When a character gets an iconic introduction positing them as the bad motherfucker with spooky insight into matters of life and death, it sure helps to have an icon like Todd, who more than lives up to his billing.
It’s a shame Todd did not live long enough to be a grand old man of horror like Vincent Price, Christopher Lee, or Peter Cushing before him, but he sure fit a lot of awesomeness into his 69 years.
Part of what I love about Todd in these movies is that he is a font of peculiar wisdom, but he also just seems to like fucking with freaked-out white kids. I don’t blame him.
Final Destination 2 goes to ridiculous extremes to connect the sequel to its predecessor. It’s not enough to bring back Clear (and Todd as Mr. Bludworth) to drop knowledge on the new batch of doomed survivors; it gives every single one of the new survivors an ADDITIONAL connection to the first film by having them all interact (sort of) with similarly cursed souls from Final Destination.
It’s less organic than eye-roll-inducingly cheesy. That’s not necessarily bad, as Final Destination is enjoyable in a very cheesy fashion.
Final Destination 2 is not as good as its predecessor.
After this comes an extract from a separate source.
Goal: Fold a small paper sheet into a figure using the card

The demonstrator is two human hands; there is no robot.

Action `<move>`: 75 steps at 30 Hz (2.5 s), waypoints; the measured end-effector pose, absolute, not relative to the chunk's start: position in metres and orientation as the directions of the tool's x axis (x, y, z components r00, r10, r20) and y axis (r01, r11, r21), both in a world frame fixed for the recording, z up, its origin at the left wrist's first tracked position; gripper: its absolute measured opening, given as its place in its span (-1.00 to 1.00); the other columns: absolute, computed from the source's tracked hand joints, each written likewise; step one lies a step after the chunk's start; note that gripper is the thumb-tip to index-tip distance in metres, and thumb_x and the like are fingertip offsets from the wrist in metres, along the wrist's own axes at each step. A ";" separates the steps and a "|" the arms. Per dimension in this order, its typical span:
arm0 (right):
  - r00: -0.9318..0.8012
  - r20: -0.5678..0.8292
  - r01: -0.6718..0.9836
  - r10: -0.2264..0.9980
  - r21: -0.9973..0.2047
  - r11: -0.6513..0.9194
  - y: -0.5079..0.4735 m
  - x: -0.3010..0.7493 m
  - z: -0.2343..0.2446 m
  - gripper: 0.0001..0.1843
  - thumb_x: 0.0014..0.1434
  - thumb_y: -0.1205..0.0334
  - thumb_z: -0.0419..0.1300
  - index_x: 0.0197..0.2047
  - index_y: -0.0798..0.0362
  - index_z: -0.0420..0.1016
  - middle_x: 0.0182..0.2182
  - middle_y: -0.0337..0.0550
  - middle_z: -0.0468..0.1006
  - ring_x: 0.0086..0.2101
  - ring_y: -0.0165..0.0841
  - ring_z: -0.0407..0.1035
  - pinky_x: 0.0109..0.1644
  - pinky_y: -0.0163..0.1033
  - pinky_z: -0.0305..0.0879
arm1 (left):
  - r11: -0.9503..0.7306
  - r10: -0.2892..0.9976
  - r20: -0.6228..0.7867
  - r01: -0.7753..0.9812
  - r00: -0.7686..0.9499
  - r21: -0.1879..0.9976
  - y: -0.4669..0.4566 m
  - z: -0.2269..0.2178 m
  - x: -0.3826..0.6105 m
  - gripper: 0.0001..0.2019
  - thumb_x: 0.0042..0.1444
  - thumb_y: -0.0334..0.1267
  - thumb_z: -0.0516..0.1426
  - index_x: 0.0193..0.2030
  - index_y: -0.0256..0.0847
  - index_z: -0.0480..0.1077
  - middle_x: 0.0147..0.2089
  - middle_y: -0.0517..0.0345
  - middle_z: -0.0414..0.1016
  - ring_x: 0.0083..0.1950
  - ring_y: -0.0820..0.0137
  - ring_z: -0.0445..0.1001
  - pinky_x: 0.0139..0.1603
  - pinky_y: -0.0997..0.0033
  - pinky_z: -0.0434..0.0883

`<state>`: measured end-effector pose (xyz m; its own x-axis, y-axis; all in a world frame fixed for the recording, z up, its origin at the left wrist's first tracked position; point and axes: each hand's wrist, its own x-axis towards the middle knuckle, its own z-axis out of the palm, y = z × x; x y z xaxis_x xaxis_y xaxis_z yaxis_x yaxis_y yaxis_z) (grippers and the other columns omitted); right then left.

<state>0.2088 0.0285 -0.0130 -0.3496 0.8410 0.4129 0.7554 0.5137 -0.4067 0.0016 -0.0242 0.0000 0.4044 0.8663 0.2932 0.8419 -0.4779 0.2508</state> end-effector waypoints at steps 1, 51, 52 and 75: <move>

It’s not as well-made, but it is more fun because it fully embraces the goofiness of its premise. It deliberately chooses to be even dumber than the first one. Getting REALLY stupid paradoxically turns out to be a wise decision.
That car wreck scene has never really been topped in the entire series so far.
Great write-up, but I think you've confused Ali Landry for another similarly-named starlet from the period, Ali Larter.